Since the 1980s, the practice of bear farming has devastated populations of Asiatic black bears, more commonly known as moon bears. These bears are hunted for their bile which has been proven to be medically beneficial to humans. Host Steve Curwood talks with Jill Robinson, founder of the China Bear Rescue Project, about the conditions that she’s witnessed on bear farms throughout Asia, and her attempt to reverse the long-held belief that bear farming will save the moon bear.



Transcript

CURWOOD: It’s Living on Earth. I’m Steve Curwood. In the forests and mountains of East Asia, the Asiatic Black Bear is a much admired and sought-after species. Human fascination with these creatures date back centuries, in ancient engravings and sculptures.

If you were to see one today, it would look much like an American black bear, except for a yellow crescent on its chest – a marking that gives it its common name, moon bear. But it’s not so much its unmistakable appearance that makes the moon bear such a coveted animal, but the “liquid gold” it carries inside. Bear bile has been a staple of traditional Chinese medicine for thousands of years. Its health benefits for humans have proven great. But the consequences for the bears are devastating.

Jill Robinson is working to end the practice of bear farming with her China Bear Rescue Project. She’s founder and CEO of Animals Asia Foundation, and joins me now to talk about her investigation of this industry. Jill, hello.

ROBINSON: Hello, it’s a pleasure to be here.

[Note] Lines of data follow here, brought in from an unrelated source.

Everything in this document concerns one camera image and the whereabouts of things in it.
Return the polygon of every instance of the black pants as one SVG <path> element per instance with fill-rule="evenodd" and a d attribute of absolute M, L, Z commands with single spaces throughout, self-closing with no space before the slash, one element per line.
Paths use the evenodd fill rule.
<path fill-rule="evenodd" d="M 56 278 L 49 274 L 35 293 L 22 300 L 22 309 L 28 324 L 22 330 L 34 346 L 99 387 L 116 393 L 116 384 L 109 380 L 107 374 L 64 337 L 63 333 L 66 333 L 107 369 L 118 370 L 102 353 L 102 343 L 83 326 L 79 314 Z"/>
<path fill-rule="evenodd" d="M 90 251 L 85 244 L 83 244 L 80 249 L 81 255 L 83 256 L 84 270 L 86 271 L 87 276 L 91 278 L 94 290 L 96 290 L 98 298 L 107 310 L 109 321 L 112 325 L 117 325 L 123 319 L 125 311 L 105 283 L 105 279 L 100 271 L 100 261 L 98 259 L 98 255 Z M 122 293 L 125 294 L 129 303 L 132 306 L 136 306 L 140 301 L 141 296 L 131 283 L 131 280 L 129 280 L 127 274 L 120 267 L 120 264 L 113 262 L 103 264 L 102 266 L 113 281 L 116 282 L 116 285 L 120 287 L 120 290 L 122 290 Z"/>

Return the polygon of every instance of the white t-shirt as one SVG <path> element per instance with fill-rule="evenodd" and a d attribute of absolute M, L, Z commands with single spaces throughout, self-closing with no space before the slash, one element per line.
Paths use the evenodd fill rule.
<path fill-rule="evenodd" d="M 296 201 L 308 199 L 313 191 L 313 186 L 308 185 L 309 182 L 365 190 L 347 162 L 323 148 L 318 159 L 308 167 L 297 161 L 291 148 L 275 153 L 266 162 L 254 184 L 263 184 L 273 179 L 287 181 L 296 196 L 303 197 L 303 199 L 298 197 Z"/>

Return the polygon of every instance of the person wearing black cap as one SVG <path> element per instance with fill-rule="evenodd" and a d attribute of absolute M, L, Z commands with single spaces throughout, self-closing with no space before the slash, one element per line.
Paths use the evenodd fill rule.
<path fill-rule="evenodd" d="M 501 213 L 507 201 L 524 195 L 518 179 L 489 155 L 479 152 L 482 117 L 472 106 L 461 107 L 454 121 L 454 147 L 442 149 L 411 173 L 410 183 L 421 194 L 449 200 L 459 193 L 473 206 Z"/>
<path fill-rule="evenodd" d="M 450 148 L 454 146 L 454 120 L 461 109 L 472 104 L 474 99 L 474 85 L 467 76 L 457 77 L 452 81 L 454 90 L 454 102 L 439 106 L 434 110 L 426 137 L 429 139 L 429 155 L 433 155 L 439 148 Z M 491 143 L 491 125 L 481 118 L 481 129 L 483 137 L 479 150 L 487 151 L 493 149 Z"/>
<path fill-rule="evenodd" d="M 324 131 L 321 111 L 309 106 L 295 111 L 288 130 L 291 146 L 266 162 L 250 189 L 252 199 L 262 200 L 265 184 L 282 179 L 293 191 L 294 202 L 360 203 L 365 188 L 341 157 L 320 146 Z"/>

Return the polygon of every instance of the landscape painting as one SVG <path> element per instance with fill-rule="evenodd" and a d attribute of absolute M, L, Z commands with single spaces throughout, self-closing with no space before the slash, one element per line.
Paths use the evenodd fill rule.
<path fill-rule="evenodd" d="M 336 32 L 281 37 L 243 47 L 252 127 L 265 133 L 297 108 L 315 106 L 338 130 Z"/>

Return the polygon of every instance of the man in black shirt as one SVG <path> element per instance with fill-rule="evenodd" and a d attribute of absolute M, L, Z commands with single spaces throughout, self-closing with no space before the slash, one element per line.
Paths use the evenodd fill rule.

CURWOOD: So, the China Bear Rescue Project has been a labor of love for you for, what, more than five years?

ROBINSON: Oh goodness, since 1993 actually, yeah.

CURWOOD: And you’ve done quite a bit, but for those of us who don’t know your work, who are just catching up to what you’re trying to do, perhaps you could tell us about the first time you first heard of this bear farming in China.

ROBINSON: Right, I’ll never forget it, actually. In fact, I’d heard a little about bear farming almost from when I’d arrived in Hong Kong from about 1985. But I think I never really believed in my mind that something so barbaric could be happening, and it was always something on the back burner while I was working on other issues in Asia, investigating dog and cat markets and wild animal trades, etc. etc.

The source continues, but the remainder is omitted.